Logical Replication in Postgres

Use Case

I have a Postgres instance that serves as a web application's backend. I want to create a replica for running heavy analytic queries without adding significant load to the primary database that supports the web app.

At first, I thought this was a textbook use case for a read replica. Still, I quickly learned that I needed the ability to modify and optimize the analytic database independently of the primary one.

Example: Tables in the analytics instance should have indexes optimized for analytic queries, while tables in the primary database should have indexes optimized for transactional queries.

It is impossible to create indexes, views, stored procedures, etc., on the read replica because it is read-only. Instead, indexes must be added to the primary instance, increasing its burden.

Solution

Postgres supports "logical replication." It replicates tables from one Postgres instance to another AND keeps them synchronized without constraining the replica to read-only operations. Logical replication is built-in and doesn't require plugins or third-party tools, just a little setup and a few configuration tweaks.

How It Works

After the configuration and setup, logical replication works in two steps. First, it uses Postgres's COPY command to replicate the existing data from the primary database to the replica. Then, after the initial backfill is complete, it streams INSERT, UPDATE, and DELETE commands executed on the primary instance to the replica using the write-ahead log (WAL). The replica receives these streamed changes and commits them against its copy of the data, synchronizing it with the primary database.

Unsolicited Advice

Check the Database Logs

If replication isn't working, look at the logs on the primary instance and the replica. The odds are good that you'll find the issue there.

Create a Process for Introducing Schema Changes

Logical replication cannot handle schema changes automatically. Schema changes in either the primary database or the replica can halt replication. If you must make changes, it's best to pause synchronization, make the changes in both places and then resume.

Delete Data and Drop Constraints from Replica Tables before Syncing

Replication will stop if a transaction fails due to an error, like violating a constraint. Foreign key constraints and primary key constraints are common sources of failure.

Example: You cannot sync data to a table with a foreign key constraint if the table referenced by a foreign key doesn't exist or doesn't contain the required keys.

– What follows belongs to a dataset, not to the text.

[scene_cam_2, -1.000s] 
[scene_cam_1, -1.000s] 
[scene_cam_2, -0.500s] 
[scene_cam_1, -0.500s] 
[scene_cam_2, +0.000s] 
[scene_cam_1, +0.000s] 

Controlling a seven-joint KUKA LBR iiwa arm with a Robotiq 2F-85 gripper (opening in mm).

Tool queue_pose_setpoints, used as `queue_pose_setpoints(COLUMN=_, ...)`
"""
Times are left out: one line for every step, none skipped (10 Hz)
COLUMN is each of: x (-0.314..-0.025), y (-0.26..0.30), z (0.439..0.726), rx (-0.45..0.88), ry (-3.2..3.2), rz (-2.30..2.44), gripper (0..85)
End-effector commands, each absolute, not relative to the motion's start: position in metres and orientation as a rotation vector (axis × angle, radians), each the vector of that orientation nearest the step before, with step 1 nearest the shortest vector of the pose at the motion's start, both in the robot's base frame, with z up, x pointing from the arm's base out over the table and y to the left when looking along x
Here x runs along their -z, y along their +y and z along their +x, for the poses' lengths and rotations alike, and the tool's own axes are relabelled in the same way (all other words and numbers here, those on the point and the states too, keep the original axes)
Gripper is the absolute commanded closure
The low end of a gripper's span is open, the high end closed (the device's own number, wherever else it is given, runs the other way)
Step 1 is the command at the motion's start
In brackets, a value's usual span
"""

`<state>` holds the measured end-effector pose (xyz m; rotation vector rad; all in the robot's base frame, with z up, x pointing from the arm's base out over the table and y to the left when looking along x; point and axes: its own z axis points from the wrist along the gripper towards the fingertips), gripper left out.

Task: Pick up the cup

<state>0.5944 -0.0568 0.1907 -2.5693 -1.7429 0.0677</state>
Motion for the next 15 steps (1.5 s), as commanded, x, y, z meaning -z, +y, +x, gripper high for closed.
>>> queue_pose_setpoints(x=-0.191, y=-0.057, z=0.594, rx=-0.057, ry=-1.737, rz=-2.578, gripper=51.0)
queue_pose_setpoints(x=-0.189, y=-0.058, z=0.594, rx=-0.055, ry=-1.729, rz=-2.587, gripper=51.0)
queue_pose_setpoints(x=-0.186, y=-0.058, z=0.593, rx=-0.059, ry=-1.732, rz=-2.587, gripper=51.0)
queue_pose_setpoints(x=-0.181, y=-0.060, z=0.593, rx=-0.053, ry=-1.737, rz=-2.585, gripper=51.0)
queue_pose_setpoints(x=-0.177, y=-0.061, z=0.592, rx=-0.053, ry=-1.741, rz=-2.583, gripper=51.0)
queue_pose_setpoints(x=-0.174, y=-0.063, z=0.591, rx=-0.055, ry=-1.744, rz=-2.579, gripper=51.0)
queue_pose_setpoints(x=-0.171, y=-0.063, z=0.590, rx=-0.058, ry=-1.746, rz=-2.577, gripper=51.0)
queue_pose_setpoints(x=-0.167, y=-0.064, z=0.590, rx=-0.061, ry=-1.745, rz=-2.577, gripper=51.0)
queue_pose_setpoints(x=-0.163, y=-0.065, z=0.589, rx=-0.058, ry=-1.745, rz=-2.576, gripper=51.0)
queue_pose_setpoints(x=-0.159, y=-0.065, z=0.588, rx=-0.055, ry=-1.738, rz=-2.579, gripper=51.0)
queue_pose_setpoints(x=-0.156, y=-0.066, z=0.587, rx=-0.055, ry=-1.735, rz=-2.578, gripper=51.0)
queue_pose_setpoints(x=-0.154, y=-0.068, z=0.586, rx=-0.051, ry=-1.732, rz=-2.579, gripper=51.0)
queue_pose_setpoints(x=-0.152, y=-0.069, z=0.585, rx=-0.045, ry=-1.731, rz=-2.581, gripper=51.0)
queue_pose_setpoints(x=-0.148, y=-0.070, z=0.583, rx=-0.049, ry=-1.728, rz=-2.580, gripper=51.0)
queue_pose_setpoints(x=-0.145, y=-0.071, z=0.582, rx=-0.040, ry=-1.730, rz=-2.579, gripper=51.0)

If a primary key constraint blocks replication, delete data from the replica table before resuming. If a foreign key constraint blocks replication, remove the constraint from the replica.

Monitor Replication Lag

Measure replication lag by comparing the replication slot's Log Sequence Number (LSN) with the current WAL LSN. Igor Neyman provided a query on the Postgres message board to do this:

SELECT
    confirmed_flush_lsn,
    pg_current_wal_lsn(),
    (pg_current_wal_lsn() - confirmed_flush_lsn) AS lsn_distance
FROM
    pg_catalog.pg_replication_slots
WHERE
    slot_name = '{your replication slot name}';

The lsn_distance represents the difference in bytes between the two WAL locations. This number will grow if something goes wrong with the replication process. It should be zero when replication is fully up-to-date.